Agreements often win-win: OEA

A recent report by Workplace Agree-ments Commissioner Bob Cooper indicated that 53 per cent of workers on agreements received an ordinary wage rate higher than the award, with 7 per cent receiving a rate equal to the award.

The report also indicated that 25 per cent of employees have a lower ordinary wage than the relevant award, but Mr Cooper said this had to be considered with other factors.

“75 per cent of these are in industries such as supermarkets, grocery stores, cafes and restaurants, cleaning and security,” he said.

“Many of the employees in these industries are casual and the report indicates that an opportunity for casuals to work extra hours without penalty rates could lead to a higher weekly wage outcome.

“64 per cent of employers of casuals said a workplace agreement enabled extra hours of work.”

The report indicated that 19 per cent of the 90 per cent of workplace agreements registered in the sample had productivity improvements including performance pay and profit sharing.

“In our communication with the parties, we advise that when their agreement is registered it replaces the relevant award,” Mr Cooper said.

“Most people will not sign an agreement where it provides a lesser outcome than the award or other arrangement that currently applies to them.

“However, the system does enable employees to agree to something less, provided it is a genuine agreement and is not subject to threats and intimidation.

“It is our experience that some people will take into account other benefits outside what the award caters for such as time off, flexible hours and even local perks.

“These are in the minority but the system is unique in Australia in allowing this degree of agreement,” Mr Cooper said.

Office of the Employment Advocate Bruce Kingston said workplace agreements, both state and federal, were creating administrative ease for employers and often led to win-win situations.

“To cite an example, employees of a cleaning company had concerns they had to work a minimum engagement time of three or four hours,” he said.

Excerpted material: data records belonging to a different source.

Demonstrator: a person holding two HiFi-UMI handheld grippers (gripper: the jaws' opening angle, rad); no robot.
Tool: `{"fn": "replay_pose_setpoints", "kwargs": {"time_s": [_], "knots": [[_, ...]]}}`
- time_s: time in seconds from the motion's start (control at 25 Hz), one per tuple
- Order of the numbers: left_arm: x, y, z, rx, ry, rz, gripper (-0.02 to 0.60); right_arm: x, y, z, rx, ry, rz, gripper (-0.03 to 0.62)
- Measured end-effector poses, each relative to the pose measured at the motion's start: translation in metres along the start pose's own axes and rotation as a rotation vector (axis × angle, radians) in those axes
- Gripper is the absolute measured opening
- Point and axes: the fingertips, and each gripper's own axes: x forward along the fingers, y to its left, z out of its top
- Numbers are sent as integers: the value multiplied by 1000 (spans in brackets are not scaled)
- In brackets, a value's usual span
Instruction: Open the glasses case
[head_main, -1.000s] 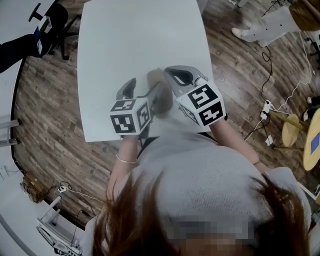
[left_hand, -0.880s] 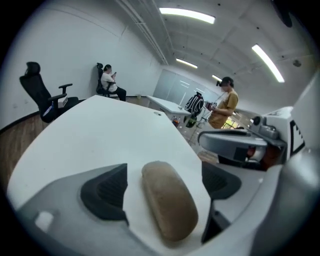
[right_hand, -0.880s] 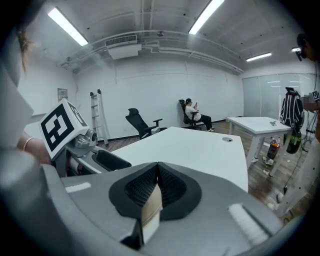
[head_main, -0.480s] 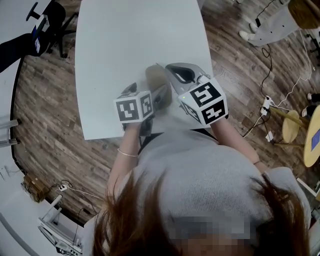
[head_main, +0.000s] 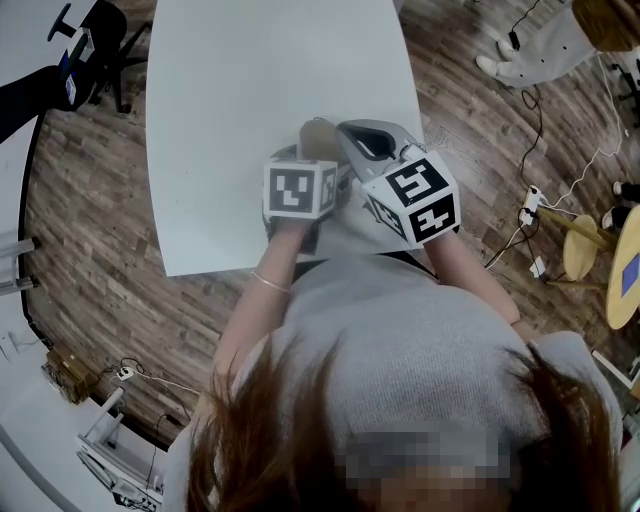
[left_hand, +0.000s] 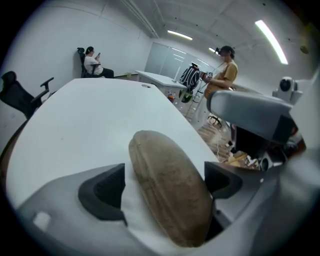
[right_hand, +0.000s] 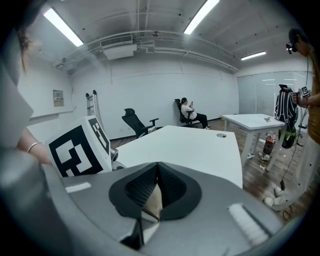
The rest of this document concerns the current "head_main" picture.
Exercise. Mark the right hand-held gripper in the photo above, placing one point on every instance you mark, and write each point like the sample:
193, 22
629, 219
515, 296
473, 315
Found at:
415, 185

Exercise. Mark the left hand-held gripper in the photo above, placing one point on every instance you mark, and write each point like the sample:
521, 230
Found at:
292, 187

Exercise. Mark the tan oval stone object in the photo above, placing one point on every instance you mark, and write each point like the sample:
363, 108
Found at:
320, 142

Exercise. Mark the person's left forearm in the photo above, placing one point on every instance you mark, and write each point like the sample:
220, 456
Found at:
265, 260

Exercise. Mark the person's right forearm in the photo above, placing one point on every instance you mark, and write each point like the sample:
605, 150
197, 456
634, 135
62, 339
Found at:
465, 272

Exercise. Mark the person's black trousers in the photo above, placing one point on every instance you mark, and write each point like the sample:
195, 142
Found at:
305, 270

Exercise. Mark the white power strip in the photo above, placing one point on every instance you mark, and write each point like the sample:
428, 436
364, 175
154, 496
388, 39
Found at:
531, 200
125, 373

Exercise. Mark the person's grey knit top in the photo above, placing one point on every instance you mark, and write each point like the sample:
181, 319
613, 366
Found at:
400, 340

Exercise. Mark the white power adapter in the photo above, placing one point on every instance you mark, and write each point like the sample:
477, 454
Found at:
537, 267

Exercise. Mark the black office chair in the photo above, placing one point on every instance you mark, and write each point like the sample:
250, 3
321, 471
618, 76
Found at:
631, 85
105, 30

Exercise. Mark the white blue hanging tag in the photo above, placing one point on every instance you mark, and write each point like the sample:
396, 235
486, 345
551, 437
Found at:
70, 90

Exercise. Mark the blue square card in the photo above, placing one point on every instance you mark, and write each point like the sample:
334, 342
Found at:
632, 275

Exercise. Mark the round wooden side table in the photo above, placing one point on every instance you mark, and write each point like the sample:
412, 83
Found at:
622, 312

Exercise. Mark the brown cardboard box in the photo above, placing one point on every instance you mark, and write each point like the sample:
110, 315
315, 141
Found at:
70, 372

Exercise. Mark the white metal rack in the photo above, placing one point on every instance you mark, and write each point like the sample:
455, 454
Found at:
115, 467

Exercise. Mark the grey metal bracket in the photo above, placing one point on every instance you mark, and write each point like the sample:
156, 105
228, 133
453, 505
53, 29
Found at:
20, 247

“This suited neither the employer nor the employees, but they were able to use an AWA to change the minimum engagement to, say, two hours because that was the average length of time for individual jobs.”

Mr Cooper said a significant number of workplace agreements were offered as a condition of employment.

“This may occur because existing employees have moved to agreements and the business has restructured operations in adopting the new arrangement,” he said. “Offering the award to new employees may not seem viable. It is not intimidation because the prospective employee has not been threatened with the loss of an existing right.”